Microsoft, however, has trouble selling servers unless customers are convinced they positively, absolutely must buy or chaos will ensue. These include Exchange and SQL Server. After that, most people have a hard time naming the other servers that Microsoft sells.
This is because Microsoft sells servers to IT departments, not to the users who benefit from having whatever it is the server offers. Microsoft also sells servers that typically require a fair amount of custom work or at least some administration to get working properly.
I am leery of Microsofts announcements that the Office 12 servers will focus on "Business Intelligence," which sounds like something the big bosses love and the worker bees will come to loathe as overzealous execs put their newfound "intelligence" to work.
Rather than look only to IT departments for sales, Microsoft needs to develop servers it can sell to users, or at least servers with such compelling benefit that users demand their IT department install and support them. Better, Microsoft could sell entry-level servers that users could "sneak" onto the network by running it on a spare PC in their workgroup.

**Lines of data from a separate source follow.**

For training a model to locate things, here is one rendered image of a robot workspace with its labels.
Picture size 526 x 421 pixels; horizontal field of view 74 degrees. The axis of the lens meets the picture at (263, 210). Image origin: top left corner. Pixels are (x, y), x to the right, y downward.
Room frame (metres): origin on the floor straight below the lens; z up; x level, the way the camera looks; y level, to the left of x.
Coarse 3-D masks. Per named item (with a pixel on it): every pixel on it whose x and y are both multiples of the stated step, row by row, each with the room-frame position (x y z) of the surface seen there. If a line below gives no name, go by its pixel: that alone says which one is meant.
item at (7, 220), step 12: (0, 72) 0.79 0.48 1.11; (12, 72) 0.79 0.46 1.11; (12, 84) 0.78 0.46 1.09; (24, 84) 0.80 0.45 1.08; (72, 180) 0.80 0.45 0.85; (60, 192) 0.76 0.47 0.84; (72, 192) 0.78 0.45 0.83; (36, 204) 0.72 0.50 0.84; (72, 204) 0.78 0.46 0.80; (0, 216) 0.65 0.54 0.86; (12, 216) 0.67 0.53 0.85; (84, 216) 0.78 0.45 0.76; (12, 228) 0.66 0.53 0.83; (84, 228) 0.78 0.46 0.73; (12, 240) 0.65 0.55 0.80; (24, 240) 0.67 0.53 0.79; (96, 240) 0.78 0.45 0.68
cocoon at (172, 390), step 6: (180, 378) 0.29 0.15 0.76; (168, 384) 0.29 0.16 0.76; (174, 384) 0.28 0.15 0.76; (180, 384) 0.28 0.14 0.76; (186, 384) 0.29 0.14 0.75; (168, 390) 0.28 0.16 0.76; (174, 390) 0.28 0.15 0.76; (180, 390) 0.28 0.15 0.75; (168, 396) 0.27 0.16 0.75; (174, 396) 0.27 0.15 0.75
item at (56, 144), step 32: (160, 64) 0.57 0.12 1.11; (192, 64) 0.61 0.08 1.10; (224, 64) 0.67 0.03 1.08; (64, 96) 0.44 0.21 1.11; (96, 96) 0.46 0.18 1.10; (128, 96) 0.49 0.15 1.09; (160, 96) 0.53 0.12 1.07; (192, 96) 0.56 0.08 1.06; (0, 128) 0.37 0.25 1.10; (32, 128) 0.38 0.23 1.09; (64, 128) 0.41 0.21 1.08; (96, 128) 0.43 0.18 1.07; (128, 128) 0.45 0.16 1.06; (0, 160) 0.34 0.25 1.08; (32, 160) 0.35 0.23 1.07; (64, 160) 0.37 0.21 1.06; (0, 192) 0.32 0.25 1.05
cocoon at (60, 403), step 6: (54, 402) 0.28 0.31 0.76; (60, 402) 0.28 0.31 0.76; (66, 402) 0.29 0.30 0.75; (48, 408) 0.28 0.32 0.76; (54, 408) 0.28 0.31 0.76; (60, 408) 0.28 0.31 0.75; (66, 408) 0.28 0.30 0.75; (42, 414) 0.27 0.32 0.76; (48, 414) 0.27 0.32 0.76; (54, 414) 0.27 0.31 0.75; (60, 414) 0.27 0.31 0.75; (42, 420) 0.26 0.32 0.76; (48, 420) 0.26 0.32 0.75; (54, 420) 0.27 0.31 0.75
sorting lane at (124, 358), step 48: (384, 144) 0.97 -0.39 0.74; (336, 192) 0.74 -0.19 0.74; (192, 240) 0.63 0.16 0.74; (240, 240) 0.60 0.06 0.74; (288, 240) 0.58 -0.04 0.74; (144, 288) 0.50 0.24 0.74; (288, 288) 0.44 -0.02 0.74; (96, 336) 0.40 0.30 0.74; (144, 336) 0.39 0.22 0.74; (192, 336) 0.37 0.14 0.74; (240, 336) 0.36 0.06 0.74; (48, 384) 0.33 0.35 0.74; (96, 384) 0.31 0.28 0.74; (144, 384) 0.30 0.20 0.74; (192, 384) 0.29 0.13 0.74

Yes, I know this makes IT departments absolutely wild, but I think it would be a good way to provide services to small groups, managed by the group itself.
Microsoft could sell an enterprise management console for these servers and even allow IT departments to virtualize multiple workgroup servers on a single machine, though this would be a migration path rather than an initial deployment strategy.
The ideal "server for the people," besides being right-now useful, would be able to harness the power of an older PC to help make better use of the hardware customers already own. Microsofts hardware OEMs could also sell standalone network appliances or other ready-to-run hardware to implement these services.
This moment is also an opportunity for software-as-a-service to rear its head, though the per-seat pricing necessary to support a hosted workgroup service might be prohibitive for many potential customers.
I wont propose what types of servers Microsoft might develop for this channel, except to say that workgroup productivity would top my list. A collection of small servers that serve departments and could be connected to one another as necessary, might be an excellent way to convince customers to buy Grooves pioneering peer-to-peer technology, which Microsoft now owns.